*Your objective*: Leave every picture out and return the rest of the listing verbatim.

*Given information*:
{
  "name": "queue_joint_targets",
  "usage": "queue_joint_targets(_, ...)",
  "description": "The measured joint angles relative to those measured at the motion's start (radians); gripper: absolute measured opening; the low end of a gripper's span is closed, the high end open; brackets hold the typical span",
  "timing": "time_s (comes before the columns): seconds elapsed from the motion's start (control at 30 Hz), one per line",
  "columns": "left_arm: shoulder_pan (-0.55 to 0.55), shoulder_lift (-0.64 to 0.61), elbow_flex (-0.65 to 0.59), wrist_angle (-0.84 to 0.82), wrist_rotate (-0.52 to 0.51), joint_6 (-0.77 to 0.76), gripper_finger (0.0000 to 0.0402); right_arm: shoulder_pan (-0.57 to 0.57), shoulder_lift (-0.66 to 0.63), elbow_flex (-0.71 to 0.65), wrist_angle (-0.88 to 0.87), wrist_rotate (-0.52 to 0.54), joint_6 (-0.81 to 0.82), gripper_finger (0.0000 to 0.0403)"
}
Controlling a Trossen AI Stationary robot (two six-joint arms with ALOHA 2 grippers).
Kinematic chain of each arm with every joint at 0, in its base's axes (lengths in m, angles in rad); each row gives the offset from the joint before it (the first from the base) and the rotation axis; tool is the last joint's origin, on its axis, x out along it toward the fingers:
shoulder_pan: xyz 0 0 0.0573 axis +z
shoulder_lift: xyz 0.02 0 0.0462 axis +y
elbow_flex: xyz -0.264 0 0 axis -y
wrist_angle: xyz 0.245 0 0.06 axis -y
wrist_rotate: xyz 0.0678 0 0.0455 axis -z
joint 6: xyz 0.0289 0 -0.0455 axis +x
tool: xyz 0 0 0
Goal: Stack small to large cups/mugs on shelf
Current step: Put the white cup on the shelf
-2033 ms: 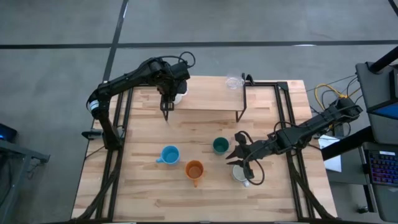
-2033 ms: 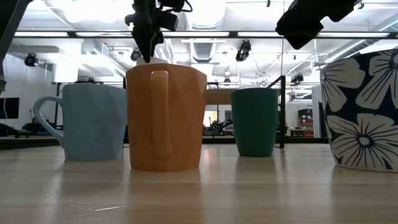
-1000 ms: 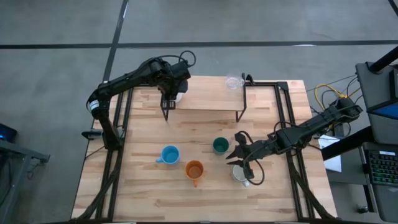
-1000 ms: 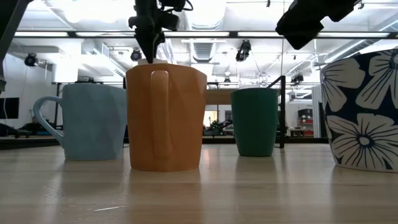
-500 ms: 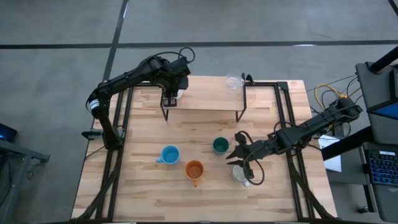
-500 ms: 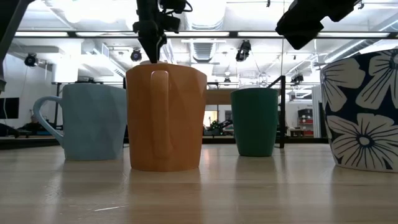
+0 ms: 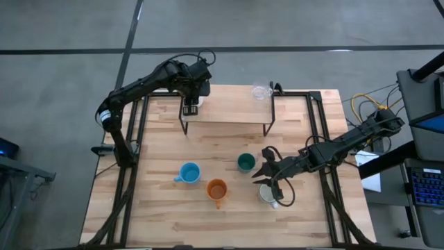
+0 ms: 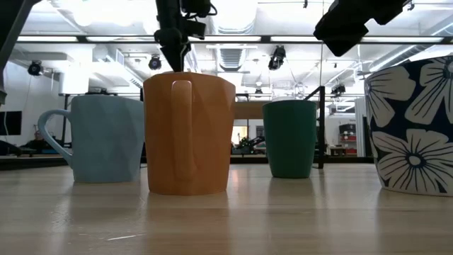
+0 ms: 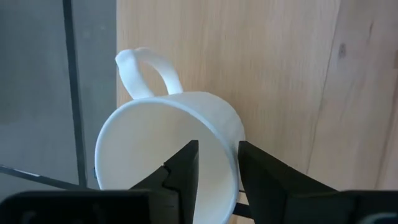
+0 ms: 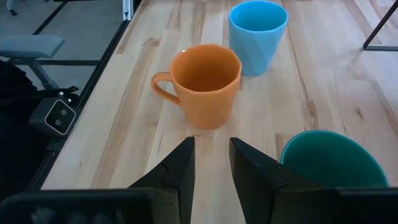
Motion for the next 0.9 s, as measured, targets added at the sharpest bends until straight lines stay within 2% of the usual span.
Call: queue_joint_targets(0.9, 0.054, 0.000, -0.014, 0.098, 0.002, 0.054, 0.0099, 0.000, 0.000, 0.000, 0.000, 0.000, 0.000, 0.0093)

*Solved exercise*:
{
  "name": "queue_joint_targets",
  "usage": "queue_joint_targets(_, ...)",
  "description": "The measured joint angles relative to those measured at the motion's start (radians); gripper: absolute measured opening; the low end of a gripper's span is closed, the high end open; brackets hold the typical span",
  "timing": "time_s (comes before the columns): seconds elapsed from the motion's start (control at 30 Hz), one per line",
  "columns": "left_arm: shoulder_pan (-0.55 to 0.55), shoulder_lift (-0.64 to 0.61), elbow_flex (-0.65 to 0.59), wrist_angle (-0.84 to 0.82), wrist_rotate (-0.52 to 0.51), joint_6 (-0.77 to 0.76), gripper_finger (0.0000 to 0.0402); right_arm: shoulder_pan (-0.57 to 0.57), shoulder_lift (-0.66 to 0.63), elbow_flex (-0.71 to 0.65), wrist_angle (-0.88 to 0.87), wrist_rotate (-0.52 to 0.54), joint_6 (-0.81 to 0.82), gripper_finger (0.0000 to 0.0403)"
}
Controlling a Trossen AI Stationary robot (two six-joint arms with ALOHA 2 grippers).
Kinematic chain of each arm with every joint at 0, in its base's axes (lengths in m, angles in rad); each row gives the offset from the joint before it (the first from the base) and the rotation axis; tool is the last joint's origin, on its axis, x out along it toward the fingers:
shoulder_pan: xyz 0 0 0.0573 axis +z
shoulder_lift: xyz 0.02 0 0.0462 axis +y
elbow_flex: xyz -0.264 0 0 axis -y
wrist_angle: xyz 0.245 0 0.06 axis -y
wrist_rotate: xyz 0.0678 0 0.0455 axis -z
joint 6: xyz 0.0289 0 -0.0455 axis +x
tool: xyz 0 0 0
Goal: Stack small to large cups/mugs on shelf
Current step: Put the white cup on the shelf
-2033 ms: 
-2033 ms: 
-1000 ms: 
-1000 ms: 
-500 ms: 
-500 ms: 
+0 ms: 
+0 ms: 
+0 ms: 
+0 ms: 
Motion for the next 0.9 s, as measured, targets added at the sharpest bends until straight lines stay within 2% of the usual span.
Call: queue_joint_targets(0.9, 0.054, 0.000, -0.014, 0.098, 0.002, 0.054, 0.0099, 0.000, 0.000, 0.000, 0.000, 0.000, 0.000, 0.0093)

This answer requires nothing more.